* **Brief**
Print out the entire listing verbatim.

================================

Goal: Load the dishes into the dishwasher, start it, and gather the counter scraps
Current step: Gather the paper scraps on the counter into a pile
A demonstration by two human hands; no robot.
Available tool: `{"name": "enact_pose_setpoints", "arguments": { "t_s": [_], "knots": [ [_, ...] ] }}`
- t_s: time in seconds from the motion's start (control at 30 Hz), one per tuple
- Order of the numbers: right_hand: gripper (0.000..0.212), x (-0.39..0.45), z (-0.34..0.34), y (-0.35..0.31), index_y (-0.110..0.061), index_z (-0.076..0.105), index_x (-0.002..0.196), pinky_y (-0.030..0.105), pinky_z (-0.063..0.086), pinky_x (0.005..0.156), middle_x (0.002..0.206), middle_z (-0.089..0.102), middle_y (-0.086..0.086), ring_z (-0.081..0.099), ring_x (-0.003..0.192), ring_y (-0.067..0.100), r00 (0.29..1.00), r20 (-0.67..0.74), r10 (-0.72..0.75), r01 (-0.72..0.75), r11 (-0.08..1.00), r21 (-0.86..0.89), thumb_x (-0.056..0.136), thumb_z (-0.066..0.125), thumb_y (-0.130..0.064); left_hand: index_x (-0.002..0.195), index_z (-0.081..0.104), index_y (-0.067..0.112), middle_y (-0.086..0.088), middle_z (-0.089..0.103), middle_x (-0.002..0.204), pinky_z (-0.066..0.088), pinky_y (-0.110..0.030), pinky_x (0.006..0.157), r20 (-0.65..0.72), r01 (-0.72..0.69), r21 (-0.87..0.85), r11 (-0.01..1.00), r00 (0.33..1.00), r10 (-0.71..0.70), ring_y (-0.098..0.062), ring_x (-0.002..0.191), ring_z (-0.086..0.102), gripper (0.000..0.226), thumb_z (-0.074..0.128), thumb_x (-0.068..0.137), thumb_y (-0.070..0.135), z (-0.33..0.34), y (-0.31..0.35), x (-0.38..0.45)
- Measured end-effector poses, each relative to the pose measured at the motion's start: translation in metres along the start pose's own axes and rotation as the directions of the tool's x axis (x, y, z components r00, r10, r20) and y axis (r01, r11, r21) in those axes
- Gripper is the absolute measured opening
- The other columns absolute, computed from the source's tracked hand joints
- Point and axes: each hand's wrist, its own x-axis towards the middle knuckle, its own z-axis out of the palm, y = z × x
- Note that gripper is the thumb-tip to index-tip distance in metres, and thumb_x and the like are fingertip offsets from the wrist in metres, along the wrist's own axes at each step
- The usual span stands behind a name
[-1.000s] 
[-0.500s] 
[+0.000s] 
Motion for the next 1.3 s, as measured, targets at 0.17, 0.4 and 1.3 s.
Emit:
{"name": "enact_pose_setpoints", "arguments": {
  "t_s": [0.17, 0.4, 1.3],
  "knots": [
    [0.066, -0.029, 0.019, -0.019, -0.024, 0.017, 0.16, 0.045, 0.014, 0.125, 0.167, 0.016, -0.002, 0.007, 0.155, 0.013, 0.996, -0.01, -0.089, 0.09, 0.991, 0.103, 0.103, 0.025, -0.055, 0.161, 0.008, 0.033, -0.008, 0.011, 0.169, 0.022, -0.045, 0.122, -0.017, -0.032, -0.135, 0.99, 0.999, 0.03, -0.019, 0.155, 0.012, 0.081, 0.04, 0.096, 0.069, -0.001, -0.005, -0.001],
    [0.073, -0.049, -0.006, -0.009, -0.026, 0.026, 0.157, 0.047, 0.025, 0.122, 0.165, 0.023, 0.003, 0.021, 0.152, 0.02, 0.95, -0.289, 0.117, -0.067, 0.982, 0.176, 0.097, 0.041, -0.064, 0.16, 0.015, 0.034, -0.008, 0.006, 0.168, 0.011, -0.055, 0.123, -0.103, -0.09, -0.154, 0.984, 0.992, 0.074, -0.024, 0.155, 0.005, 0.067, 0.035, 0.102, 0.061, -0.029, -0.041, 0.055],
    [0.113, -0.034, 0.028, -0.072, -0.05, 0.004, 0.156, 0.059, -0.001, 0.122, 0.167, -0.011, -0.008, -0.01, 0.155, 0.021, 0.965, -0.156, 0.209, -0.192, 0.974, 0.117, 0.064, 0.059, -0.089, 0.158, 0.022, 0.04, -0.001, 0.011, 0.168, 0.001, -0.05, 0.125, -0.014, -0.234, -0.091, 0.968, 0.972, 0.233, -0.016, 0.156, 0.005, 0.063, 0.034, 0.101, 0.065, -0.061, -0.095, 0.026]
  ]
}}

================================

* **Answer to the problem**
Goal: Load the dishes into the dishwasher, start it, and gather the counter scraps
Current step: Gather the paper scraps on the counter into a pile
A demonstration by two human hands; no robot.
Available tool: `{"name": "enact_pose_setpoints", "arguments": { "t_s": [_], "knots": [ [_, ...] ] }}`
- t_s: time in seconds from the motion's start (control at 30 Hz), one per tuple
- Order of the numbers: right_hand: gripper (0.000..0.212), x (-0.39..0.45), z (-0.34..0.34), y (-0.35..0.31), index_y (-0.110..0.061), index_z (-0.076..0.105), index_x (-0.002..0.196), pinky_y (-0.030..0.105), pinky_z (-0.063..0.086), pinky_x (0.005..0.156), middle_x (0.002..0.206), middle_z (-0.089..0.102), middle_y (-0.086..0.086), ring_z (-0.081..0.099), ring_x (-0.003..0.192), ring_y (-0.067..0.100), r00 (0.29..1.00), r20 (-0.67..0.74), r10 (-0.72..0.75), r01 (-0.72..0.75), r11 (-0.08..1.00), r21 (-0.86..0.89), thumb_x (-0.056..0.136), thumb_z (-0.066..0.125), thumb_y (-0.130..0.064); left_hand: index_x (-0.002..0.195), index_z (-0.081..0.104), index_y (-0.067..0.112), middle_y (-0.086..0.088), middle_z (-0.089..0.103), middle_x (-0.002..0.204), pinky_z (-0.066..0.088), pinky_y (-0.110..0.030), pinky_x (0.006..0.157), r20 (-0.65..0.72), r01 (-0.72..0.69), r21 (-0.87..0.85), r11 (-0.01..1.00), r00 (0.33..1.00), r10 (-0.71..0.70), ring_y (-0.098..0.062), ring_x (-0.002..0.191), ring_z (-0.086..0.102), gripper (0.000..0.226), thumb_z (-0.074..0.128), thumb_x (-0.068..0.137), thumb_y (-0.070..0.135), z (-0.33..0.34), y (-0.31..0.35), x (-0.38..0.45)
- Measured end-effector poses, each relative to the pose measured at the motion's start: translation in metres along the start pose's own axes and rotation as the directions of the tool's x axis (x, y, z components r00, r10, r20) and y axis (r01, r11, r21) in those axes
- Gripper is the absolute measured opening
- The other columns absolute, computed from the source's tracked hand joints
- Point and axes: each hand's wrist, its own x-axis towards the middle knuckle, its own z-axis out of the palm, y = z × x
- Note that gripper is the thumb-tip to index-tip distance in metres, and thumb_x and the like are fingertip offsets from the wrist in metres, along the wrist's own axes at each step
- The usual span stands behind a name
[-1.000s] 
[-0.500s] 
[+0.000s] 
Motion for the next 1.3 s, as measured, targets at 0.17, 0.4 and 1.3 s.
Emit:
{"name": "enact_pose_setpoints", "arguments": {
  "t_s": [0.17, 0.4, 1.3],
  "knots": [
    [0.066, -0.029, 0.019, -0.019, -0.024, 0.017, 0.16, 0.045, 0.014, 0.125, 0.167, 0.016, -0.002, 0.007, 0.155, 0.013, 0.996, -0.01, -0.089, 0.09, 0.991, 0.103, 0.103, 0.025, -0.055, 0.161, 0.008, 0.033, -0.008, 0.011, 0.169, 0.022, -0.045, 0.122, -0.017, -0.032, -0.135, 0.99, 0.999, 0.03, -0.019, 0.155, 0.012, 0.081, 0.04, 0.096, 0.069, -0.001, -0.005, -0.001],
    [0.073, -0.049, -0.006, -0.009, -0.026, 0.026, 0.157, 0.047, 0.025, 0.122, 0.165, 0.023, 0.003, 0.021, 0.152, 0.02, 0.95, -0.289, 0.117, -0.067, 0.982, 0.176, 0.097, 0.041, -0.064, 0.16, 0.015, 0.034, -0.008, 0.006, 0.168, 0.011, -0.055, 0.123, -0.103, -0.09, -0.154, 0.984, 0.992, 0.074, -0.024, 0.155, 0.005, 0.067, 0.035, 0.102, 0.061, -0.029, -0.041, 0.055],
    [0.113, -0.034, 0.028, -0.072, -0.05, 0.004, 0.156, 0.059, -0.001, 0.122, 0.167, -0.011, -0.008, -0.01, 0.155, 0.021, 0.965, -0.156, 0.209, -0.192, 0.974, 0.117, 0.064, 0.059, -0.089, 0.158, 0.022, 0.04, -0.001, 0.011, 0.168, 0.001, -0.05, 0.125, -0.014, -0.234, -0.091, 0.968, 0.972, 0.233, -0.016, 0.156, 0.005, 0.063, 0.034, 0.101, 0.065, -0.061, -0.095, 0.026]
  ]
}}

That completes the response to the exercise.